:: What the task asks ::
Below are records; copy every line among them that contains the word "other".

Saved entries:
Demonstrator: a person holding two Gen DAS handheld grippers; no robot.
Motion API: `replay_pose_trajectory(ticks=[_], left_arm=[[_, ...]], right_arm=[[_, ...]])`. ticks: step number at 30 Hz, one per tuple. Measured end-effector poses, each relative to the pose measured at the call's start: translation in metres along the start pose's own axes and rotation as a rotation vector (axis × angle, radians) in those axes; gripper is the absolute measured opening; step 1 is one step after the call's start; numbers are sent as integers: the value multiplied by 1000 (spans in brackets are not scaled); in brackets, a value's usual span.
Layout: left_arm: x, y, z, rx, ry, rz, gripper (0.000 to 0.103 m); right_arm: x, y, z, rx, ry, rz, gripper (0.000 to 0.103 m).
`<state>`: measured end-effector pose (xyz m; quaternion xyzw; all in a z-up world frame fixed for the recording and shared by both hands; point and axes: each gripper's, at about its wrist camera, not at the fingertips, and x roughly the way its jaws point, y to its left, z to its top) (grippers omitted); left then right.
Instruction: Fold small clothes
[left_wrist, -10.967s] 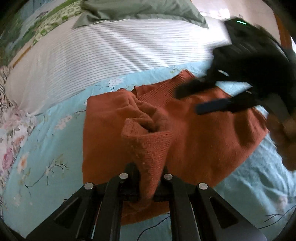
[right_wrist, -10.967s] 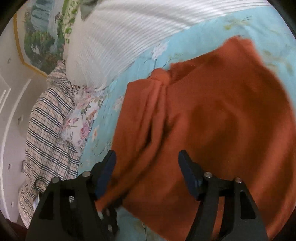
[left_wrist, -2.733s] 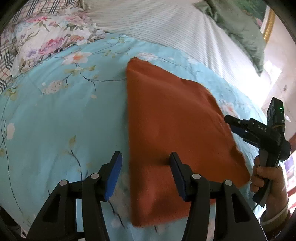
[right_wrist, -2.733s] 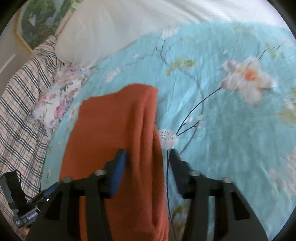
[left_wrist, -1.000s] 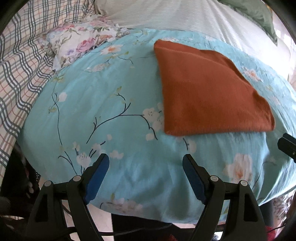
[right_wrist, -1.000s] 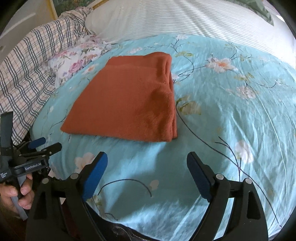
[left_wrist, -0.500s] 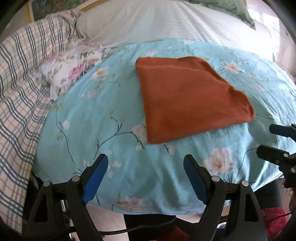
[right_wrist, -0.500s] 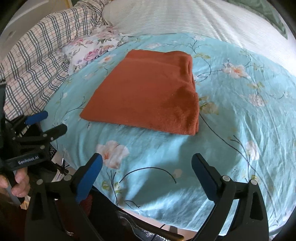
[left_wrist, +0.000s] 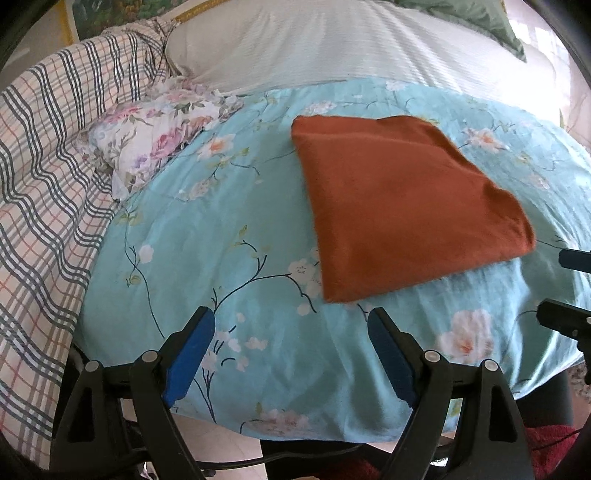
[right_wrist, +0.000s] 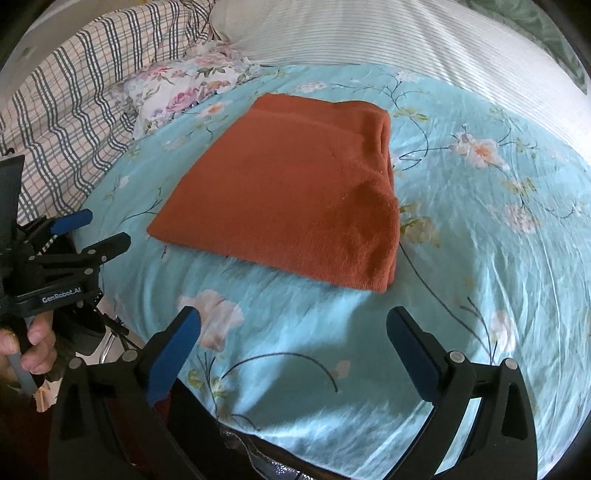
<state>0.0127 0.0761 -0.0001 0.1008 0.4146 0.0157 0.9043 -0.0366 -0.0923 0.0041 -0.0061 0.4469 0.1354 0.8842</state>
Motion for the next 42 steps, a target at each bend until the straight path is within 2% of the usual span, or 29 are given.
replay_pose_trajectory(ticks=[16,30,42], left_arm=[[20,7,21,-18,14,1,85],[14,9,28,-31,-5,-2,85],[6,-4,24,-7,-8,-37,85]], right_arm=[[11,-5,29,-31,1,-9,101],[14,-2,24,-32,16,0,101],[6,-4,17,-10,7,-12,102]])
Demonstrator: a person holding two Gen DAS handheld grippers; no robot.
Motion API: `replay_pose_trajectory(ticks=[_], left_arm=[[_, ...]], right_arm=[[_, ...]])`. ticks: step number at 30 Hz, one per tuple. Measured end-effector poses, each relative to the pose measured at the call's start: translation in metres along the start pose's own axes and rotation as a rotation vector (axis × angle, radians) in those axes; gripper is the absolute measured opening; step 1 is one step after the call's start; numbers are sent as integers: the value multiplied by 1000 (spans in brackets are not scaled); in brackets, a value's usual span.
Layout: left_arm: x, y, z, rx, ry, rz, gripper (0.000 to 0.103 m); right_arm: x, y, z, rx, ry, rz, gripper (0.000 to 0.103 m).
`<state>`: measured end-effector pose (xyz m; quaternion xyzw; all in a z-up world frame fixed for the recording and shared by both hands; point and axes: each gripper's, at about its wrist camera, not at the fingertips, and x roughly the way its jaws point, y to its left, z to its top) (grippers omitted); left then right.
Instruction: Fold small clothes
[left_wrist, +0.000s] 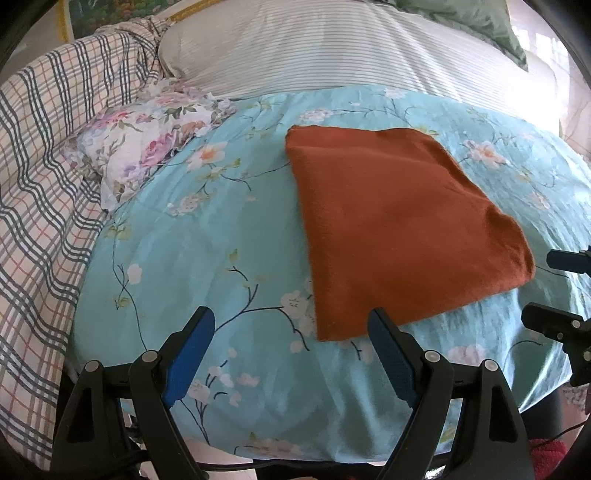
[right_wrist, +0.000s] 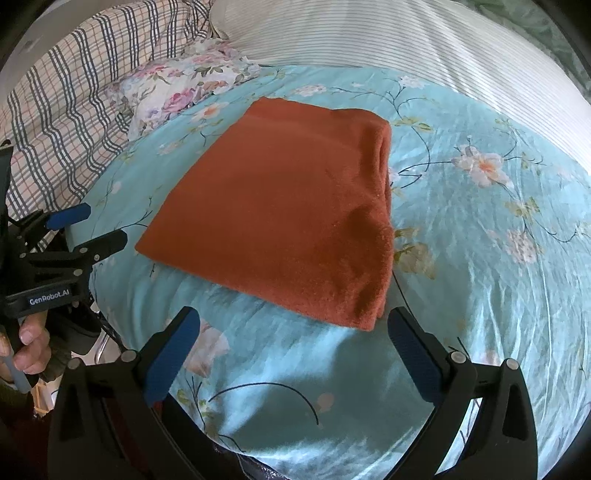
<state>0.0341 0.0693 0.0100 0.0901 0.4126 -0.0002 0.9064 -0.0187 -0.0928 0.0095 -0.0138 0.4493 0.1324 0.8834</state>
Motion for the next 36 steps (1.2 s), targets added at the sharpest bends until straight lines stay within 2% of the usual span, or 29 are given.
replay_pose_trajectory(ticks=[22,36], left_arm=[[-11,-9,-5,28,-14,-15,85],[-3,-7,-7,28,5,-20,85]], right_arm=[[-9,-11,-5,8,-5,5,102],[-2,-14,-4,-2,14,12,102]])
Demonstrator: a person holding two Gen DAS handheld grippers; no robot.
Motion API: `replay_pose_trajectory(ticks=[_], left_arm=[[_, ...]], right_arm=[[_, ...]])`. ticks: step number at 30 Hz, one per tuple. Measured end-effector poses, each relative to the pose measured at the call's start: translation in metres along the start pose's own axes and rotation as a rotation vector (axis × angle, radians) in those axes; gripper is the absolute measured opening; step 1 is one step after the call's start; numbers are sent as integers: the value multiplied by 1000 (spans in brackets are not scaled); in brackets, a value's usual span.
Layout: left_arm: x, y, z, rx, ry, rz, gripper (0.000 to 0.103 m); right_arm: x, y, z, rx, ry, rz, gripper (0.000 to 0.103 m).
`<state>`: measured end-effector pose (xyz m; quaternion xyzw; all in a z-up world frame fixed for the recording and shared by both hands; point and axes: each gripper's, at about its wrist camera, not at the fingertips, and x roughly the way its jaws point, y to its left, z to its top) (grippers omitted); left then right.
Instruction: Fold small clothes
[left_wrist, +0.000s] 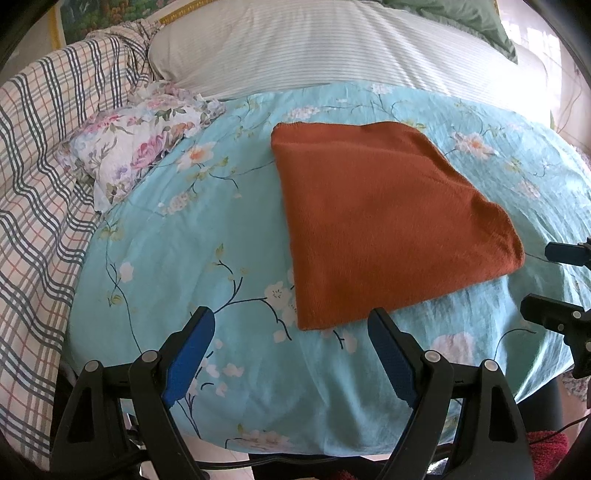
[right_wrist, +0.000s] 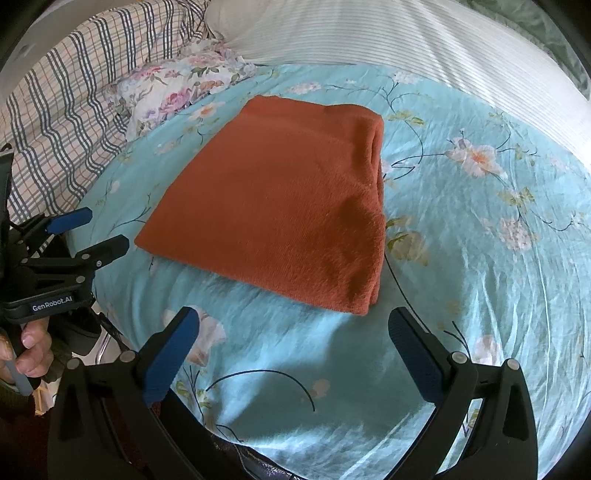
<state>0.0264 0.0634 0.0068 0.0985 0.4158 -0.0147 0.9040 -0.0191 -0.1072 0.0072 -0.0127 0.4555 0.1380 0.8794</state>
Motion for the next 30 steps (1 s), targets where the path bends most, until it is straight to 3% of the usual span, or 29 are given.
replay_pose_trajectory(ticks=[30], left_arm=[[5,2,-1,-11,7,-3,85]], right_arm=[[2,2,2,-5,3,1,102]])
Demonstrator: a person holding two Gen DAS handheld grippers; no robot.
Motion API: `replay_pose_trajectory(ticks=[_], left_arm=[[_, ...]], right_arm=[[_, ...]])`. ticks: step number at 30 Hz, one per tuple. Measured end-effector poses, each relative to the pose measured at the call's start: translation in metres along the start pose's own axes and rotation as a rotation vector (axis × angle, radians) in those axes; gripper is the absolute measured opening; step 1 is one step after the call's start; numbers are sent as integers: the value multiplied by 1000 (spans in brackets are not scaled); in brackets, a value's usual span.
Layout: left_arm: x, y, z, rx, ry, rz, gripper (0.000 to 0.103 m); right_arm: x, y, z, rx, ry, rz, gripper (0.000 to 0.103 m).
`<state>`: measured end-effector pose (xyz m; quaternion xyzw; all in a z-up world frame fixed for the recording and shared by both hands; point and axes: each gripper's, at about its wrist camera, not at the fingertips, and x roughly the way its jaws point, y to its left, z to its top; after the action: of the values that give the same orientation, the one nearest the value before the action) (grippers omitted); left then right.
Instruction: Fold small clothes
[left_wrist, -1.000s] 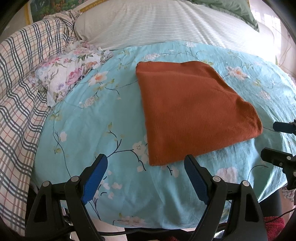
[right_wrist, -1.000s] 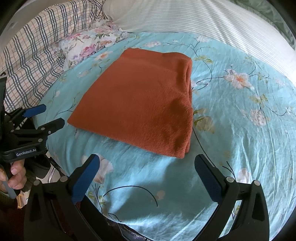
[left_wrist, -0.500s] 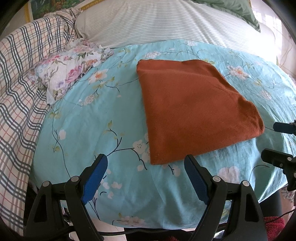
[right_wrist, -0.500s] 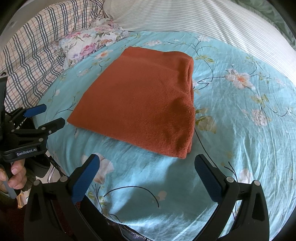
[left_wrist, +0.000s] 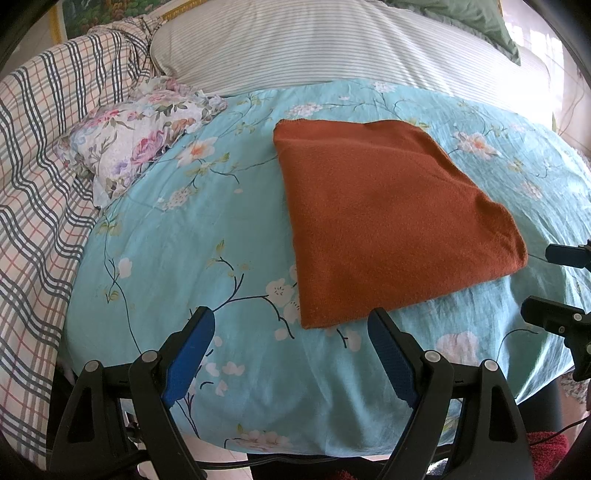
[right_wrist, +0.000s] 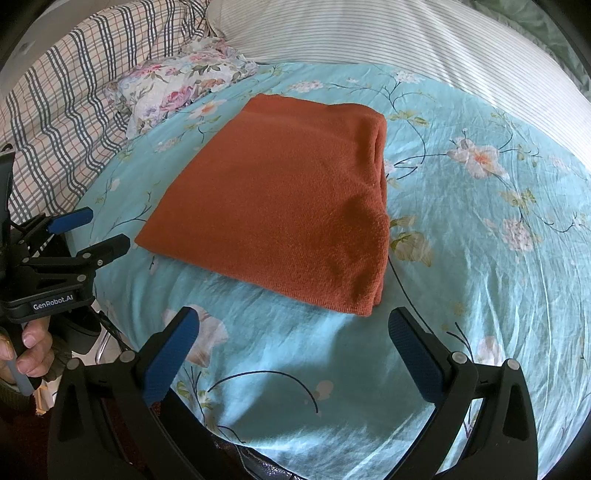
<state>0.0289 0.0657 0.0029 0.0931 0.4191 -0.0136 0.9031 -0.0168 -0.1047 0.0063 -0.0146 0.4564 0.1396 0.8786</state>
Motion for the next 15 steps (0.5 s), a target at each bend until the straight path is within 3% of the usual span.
replay_pose_trajectory(ticks=[15], left_arm=[[-4,-3,0,-11,-9,4,85]], right_arm=[[-1,6,-1,2,-4,7,102]])
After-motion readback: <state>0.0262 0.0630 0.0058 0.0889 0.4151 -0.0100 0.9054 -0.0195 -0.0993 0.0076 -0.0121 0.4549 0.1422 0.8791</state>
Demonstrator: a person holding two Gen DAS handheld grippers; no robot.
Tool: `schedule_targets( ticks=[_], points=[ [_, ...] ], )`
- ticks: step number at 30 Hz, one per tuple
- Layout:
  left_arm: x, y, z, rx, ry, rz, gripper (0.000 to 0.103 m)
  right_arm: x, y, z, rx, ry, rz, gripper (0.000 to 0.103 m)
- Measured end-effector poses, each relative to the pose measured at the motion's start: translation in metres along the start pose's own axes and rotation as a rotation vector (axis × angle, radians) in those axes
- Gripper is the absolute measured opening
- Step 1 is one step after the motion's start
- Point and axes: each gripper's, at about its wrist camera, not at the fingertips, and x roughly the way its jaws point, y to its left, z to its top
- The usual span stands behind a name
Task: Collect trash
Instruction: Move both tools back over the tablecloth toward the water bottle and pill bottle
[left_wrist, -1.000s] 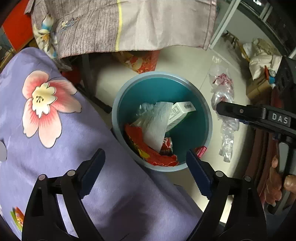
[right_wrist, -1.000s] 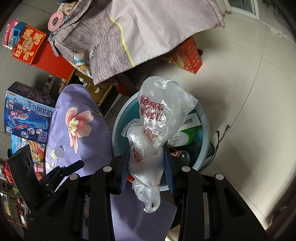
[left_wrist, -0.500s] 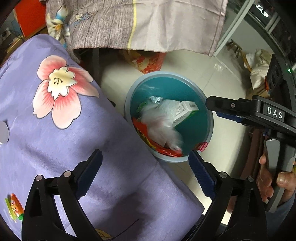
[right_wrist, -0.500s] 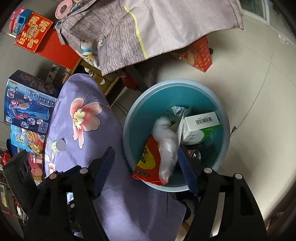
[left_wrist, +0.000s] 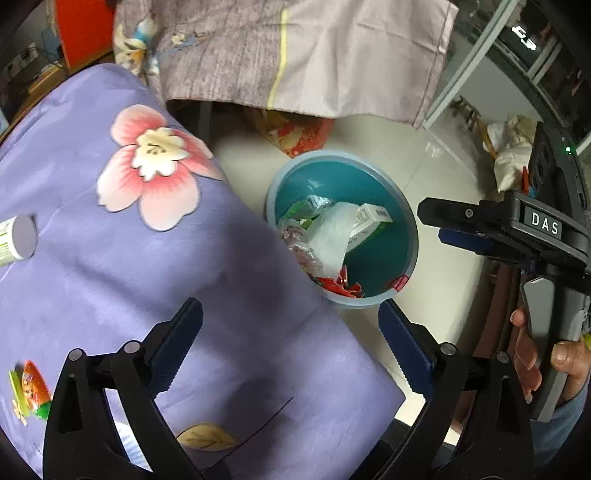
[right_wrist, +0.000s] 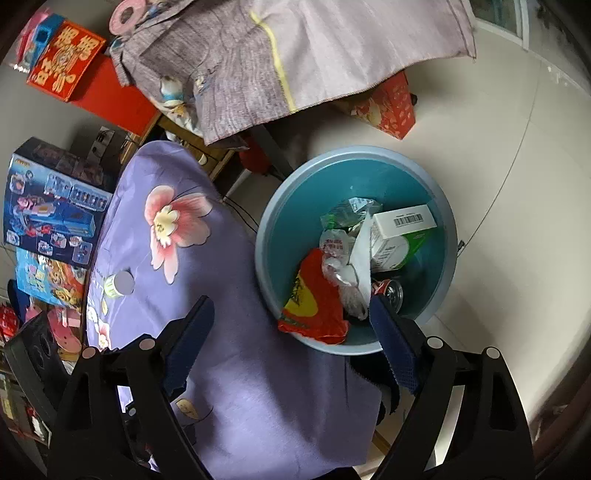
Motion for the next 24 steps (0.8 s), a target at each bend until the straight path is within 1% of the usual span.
schedule_targets(
  ticks=[6,11,16,24],
  points=[
    [-0.025,0.016,-0.017,-0.025,-0.042,0.002,0.098,-0.005,0.027,-0.013,-0.042,0.001,-0.007,0.082],
    [-0.045,0.04,-0.035,-0.054,-0.074,0.011,0.098,0.002,0.061,-0.026,-0.105,0.029,-0.013,0.082],
    [-0.062,0.076,-0.055,-0.111,-0.093,0.03,0.098,0.02,0.104,-0.04,-0.186,0.072,-0.012,0.082],
    [-0.092,0.149,-0.096,-0.229,-0.126,0.08,0.098,0.051,0.167,-0.063,-0.287,0.137,-0.014,0.082]
  ],
)
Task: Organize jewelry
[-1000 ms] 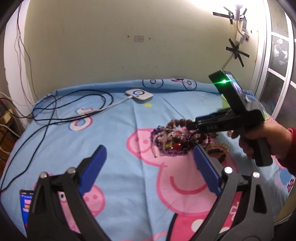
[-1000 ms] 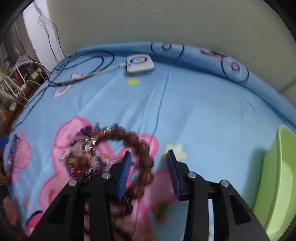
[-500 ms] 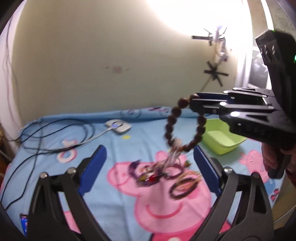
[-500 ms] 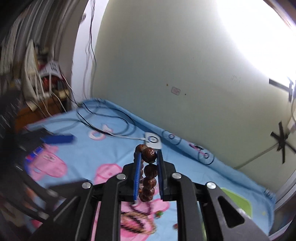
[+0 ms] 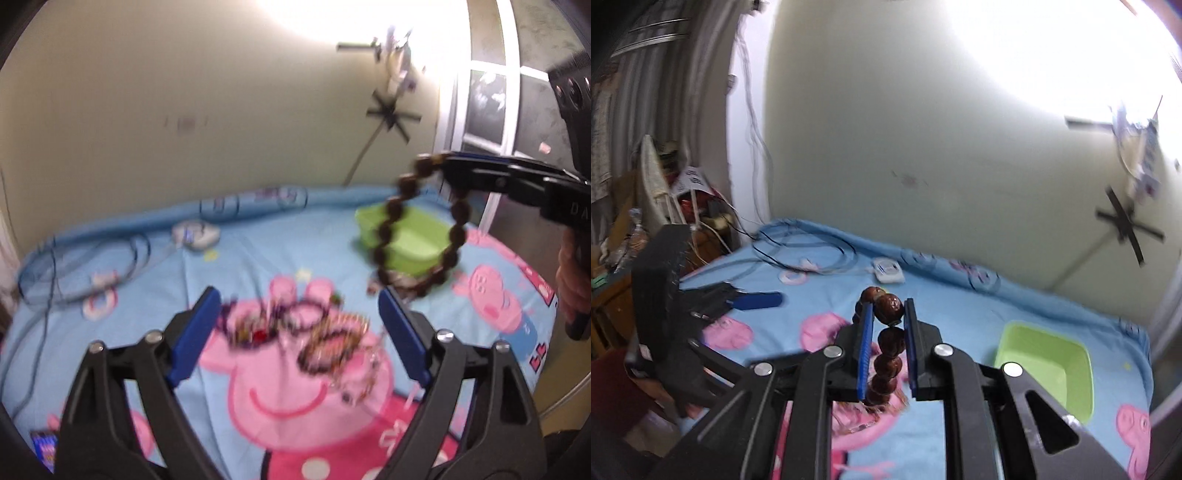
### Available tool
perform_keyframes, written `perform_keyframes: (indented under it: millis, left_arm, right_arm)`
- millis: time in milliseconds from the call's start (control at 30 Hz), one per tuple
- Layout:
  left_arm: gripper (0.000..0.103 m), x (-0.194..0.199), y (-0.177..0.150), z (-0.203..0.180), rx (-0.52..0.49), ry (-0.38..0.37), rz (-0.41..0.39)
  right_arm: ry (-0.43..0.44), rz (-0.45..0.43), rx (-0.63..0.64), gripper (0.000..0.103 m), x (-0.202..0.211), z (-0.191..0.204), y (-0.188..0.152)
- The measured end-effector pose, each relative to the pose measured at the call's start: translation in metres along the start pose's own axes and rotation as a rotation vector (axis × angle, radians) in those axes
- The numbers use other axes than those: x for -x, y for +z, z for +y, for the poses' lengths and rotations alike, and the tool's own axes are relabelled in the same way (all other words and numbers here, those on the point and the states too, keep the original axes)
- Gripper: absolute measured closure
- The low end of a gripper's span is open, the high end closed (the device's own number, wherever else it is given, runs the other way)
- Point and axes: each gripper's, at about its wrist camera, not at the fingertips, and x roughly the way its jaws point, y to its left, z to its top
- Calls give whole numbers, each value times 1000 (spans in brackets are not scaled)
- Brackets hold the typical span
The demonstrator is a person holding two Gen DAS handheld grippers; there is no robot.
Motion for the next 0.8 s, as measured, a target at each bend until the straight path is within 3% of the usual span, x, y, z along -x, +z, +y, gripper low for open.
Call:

:: Answer for this exercise ::
- The numbers use other axes than those: x for -x, y for +z, z for +y, for the poses' lengths and rotations alike, and the tool's own axes are relabelled in the same way (all other words and numbers here, those on the point and the states too, keep the original axes)
- The low end of a gripper's span is open, the high end closed (the device's own number, wherever else it is given, runs the other way)

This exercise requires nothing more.